[Data entries]
----------
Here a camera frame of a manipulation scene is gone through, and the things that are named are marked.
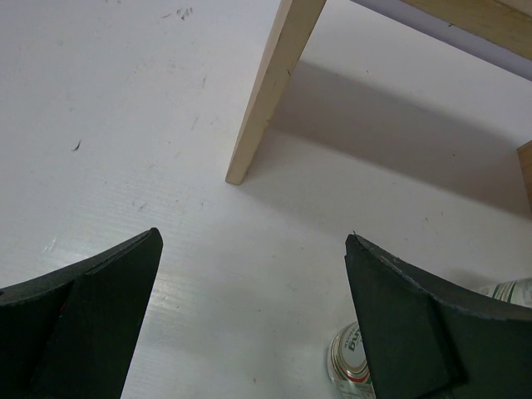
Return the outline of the clear soda bottle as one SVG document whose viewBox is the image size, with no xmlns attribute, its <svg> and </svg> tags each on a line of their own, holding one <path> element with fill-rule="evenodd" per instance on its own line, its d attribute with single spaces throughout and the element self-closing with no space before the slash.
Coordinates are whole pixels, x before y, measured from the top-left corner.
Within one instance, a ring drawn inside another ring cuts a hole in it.
<svg viewBox="0 0 532 399">
<path fill-rule="evenodd" d="M 337 333 L 326 359 L 329 379 L 343 398 L 376 398 L 358 321 Z"/>
<path fill-rule="evenodd" d="M 532 308 L 532 278 L 492 284 L 478 288 L 476 292 L 505 303 Z"/>
</svg>

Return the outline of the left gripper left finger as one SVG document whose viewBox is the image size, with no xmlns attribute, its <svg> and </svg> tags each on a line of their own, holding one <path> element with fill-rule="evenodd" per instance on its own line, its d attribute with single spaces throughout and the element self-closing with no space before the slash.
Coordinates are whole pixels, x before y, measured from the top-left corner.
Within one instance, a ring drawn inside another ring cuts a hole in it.
<svg viewBox="0 0 532 399">
<path fill-rule="evenodd" d="M 163 249 L 156 228 L 1 290 L 3 398 L 118 398 Z"/>
</svg>

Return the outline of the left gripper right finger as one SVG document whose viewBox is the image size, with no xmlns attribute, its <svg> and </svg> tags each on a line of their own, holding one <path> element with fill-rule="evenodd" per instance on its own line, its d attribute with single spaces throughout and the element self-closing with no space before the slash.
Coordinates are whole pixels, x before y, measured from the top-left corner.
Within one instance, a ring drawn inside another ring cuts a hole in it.
<svg viewBox="0 0 532 399">
<path fill-rule="evenodd" d="M 531 310 L 462 288 L 358 234 L 352 301 L 379 398 L 529 398 Z"/>
</svg>

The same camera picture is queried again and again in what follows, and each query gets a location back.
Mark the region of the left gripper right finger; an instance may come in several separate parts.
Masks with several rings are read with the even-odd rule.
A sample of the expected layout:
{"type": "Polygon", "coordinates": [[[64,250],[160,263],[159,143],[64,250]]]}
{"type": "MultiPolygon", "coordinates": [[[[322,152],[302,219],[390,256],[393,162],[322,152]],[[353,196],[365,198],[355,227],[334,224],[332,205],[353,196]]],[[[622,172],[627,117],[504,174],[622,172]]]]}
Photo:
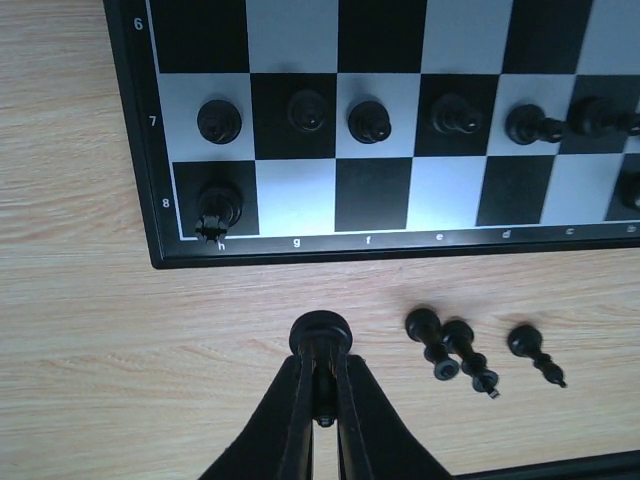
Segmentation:
{"type": "Polygon", "coordinates": [[[451,479],[412,435],[364,359],[336,358],[339,474],[342,479],[451,479]]]}

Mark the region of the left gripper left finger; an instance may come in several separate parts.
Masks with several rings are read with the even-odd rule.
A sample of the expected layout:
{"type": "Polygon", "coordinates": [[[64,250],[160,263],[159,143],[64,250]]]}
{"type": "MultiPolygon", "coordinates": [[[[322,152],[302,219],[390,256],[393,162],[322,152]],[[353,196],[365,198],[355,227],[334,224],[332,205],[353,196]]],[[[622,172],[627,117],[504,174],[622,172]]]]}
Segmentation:
{"type": "Polygon", "coordinates": [[[310,349],[287,357],[244,429],[201,477],[312,478],[313,373],[310,349]]]}

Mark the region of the black pawn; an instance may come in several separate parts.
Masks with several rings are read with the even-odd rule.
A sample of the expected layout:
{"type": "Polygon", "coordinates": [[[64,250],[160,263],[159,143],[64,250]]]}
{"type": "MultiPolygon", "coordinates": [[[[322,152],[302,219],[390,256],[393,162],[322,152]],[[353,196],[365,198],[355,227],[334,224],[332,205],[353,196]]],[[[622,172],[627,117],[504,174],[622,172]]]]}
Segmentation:
{"type": "Polygon", "coordinates": [[[617,132],[627,136],[639,135],[639,113],[619,108],[608,97],[586,97],[573,103],[568,123],[574,133],[588,138],[601,138],[617,132]]]}

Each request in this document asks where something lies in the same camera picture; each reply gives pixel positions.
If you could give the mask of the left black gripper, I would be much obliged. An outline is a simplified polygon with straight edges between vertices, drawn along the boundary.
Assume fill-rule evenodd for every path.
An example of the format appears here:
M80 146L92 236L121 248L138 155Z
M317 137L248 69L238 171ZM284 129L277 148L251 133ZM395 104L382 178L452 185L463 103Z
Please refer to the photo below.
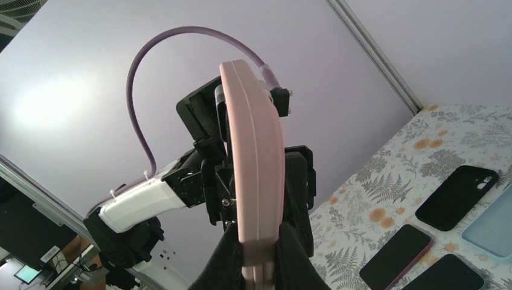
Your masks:
M309 210L316 196L316 171L313 152L307 146L285 148L285 189L283 221L295 230L306 254L313 255L312 227ZM201 163L203 193L212 225L224 228L237 221L234 171L226 156L208 158Z

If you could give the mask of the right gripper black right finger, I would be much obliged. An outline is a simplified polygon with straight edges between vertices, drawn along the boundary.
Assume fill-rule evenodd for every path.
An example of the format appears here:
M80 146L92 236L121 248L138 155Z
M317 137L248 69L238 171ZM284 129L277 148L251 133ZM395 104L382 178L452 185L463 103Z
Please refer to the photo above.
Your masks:
M328 289L292 226L283 222L275 245L275 289Z

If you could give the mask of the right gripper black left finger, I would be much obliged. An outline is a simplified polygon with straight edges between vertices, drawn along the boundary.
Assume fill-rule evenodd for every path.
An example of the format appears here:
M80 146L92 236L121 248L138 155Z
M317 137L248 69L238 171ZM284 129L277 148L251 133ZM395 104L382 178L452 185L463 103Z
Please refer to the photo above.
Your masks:
M243 289L242 260L238 228L236 225L229 225L208 263L189 289Z

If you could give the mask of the pink phone case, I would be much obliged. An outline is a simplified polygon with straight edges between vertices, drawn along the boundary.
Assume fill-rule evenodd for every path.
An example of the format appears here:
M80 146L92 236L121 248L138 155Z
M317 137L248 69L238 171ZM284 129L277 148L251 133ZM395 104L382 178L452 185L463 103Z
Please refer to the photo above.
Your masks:
M284 144L278 112L244 60L220 65L234 167L238 240L246 289L275 288L283 219Z

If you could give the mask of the black smartphone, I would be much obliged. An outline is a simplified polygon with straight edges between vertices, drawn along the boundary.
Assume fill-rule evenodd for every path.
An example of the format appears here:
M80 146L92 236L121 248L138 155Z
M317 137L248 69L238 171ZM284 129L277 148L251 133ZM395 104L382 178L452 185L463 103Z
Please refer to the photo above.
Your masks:
M484 278L463 259L447 254L403 289L484 289Z
M430 234L402 226L359 271L370 289L391 289L432 247Z

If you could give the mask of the black phone case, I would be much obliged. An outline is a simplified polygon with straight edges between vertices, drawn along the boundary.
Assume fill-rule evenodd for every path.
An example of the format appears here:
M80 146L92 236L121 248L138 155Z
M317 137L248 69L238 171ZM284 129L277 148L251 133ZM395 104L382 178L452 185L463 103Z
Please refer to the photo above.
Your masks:
M440 231L450 231L499 181L492 169L460 166L416 210L415 217Z

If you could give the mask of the light blue phone case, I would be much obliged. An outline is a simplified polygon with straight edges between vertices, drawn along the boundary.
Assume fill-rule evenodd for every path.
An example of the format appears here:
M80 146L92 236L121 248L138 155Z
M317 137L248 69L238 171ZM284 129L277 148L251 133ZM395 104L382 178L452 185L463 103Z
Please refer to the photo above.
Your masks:
M511 185L462 233L471 247L501 263L511 263Z

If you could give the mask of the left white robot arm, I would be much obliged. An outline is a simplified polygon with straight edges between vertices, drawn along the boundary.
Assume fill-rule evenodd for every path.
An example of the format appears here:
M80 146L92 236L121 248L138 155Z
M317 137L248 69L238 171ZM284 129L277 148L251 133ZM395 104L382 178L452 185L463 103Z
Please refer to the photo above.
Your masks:
M291 95L254 78L217 77L180 100L193 148L112 190L85 219L109 261L123 268L151 261L164 240L158 215L205 204L244 269L309 266L316 172L308 147L283 146L280 118Z

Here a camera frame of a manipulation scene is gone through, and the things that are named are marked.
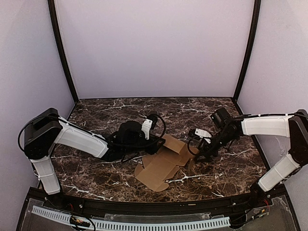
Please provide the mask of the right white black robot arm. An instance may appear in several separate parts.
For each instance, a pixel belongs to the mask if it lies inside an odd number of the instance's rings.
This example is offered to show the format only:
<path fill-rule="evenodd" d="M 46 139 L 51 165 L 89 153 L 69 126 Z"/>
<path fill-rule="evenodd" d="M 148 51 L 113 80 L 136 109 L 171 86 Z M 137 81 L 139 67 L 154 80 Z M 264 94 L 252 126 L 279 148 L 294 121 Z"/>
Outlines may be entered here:
<path fill-rule="evenodd" d="M 273 189 L 281 181 L 288 179 L 308 163 L 308 114 L 298 110 L 291 114 L 258 114 L 233 117 L 225 108 L 218 109 L 211 117 L 218 133 L 195 128 L 189 131 L 191 140 L 199 140 L 198 152 L 193 153 L 194 162 L 209 162 L 218 155 L 220 148 L 241 136 L 267 135 L 286 137 L 290 149 L 274 167 L 267 171 L 251 186 L 251 194 L 245 204 L 250 209 L 257 208 L 264 201 L 264 193 Z"/>

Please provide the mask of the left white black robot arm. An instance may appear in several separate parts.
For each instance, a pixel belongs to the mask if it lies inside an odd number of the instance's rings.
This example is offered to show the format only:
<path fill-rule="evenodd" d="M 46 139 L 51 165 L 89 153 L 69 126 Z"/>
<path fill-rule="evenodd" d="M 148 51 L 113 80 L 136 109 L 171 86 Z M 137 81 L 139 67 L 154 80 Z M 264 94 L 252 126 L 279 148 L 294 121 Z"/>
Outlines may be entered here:
<path fill-rule="evenodd" d="M 54 145 L 75 148 L 105 162 L 124 161 L 128 154 L 139 152 L 153 155 L 166 142 L 165 131 L 160 136 L 151 133 L 161 119 L 157 114 L 150 114 L 143 123 L 129 120 L 104 137 L 68 122 L 55 108 L 49 108 L 23 126 L 17 143 L 32 163 L 44 191 L 50 195 L 49 202 L 63 210 L 68 206 L 68 199 L 60 193 L 61 185 L 51 161 L 50 152 Z"/>

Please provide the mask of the brown cardboard box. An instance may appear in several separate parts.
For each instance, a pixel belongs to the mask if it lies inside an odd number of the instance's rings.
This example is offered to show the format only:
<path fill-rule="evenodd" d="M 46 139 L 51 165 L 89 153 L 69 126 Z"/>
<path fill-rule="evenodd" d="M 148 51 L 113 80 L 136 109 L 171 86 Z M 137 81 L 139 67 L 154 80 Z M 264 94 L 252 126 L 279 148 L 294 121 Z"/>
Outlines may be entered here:
<path fill-rule="evenodd" d="M 169 187 L 166 181 L 193 157 L 185 142 L 168 134 L 163 138 L 166 142 L 157 153 L 143 156 L 142 164 L 138 164 L 134 171 L 135 178 L 154 192 L 166 190 Z"/>

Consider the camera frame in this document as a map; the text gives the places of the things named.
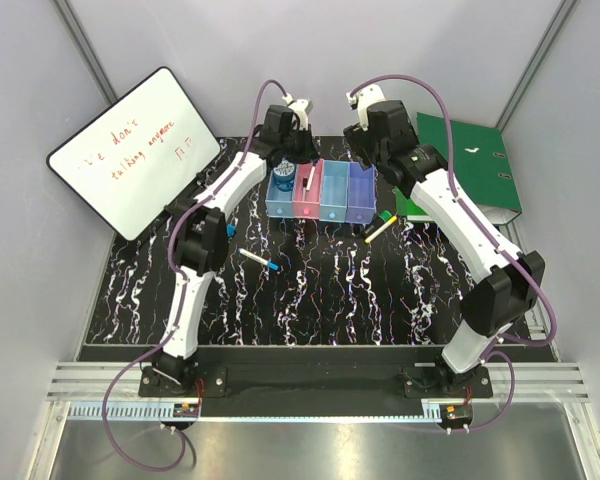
----------
(What the exercise asks):
Using the data above, count every line that contains the word "picture", then give the count and nothing more.

(Solved exercise):
2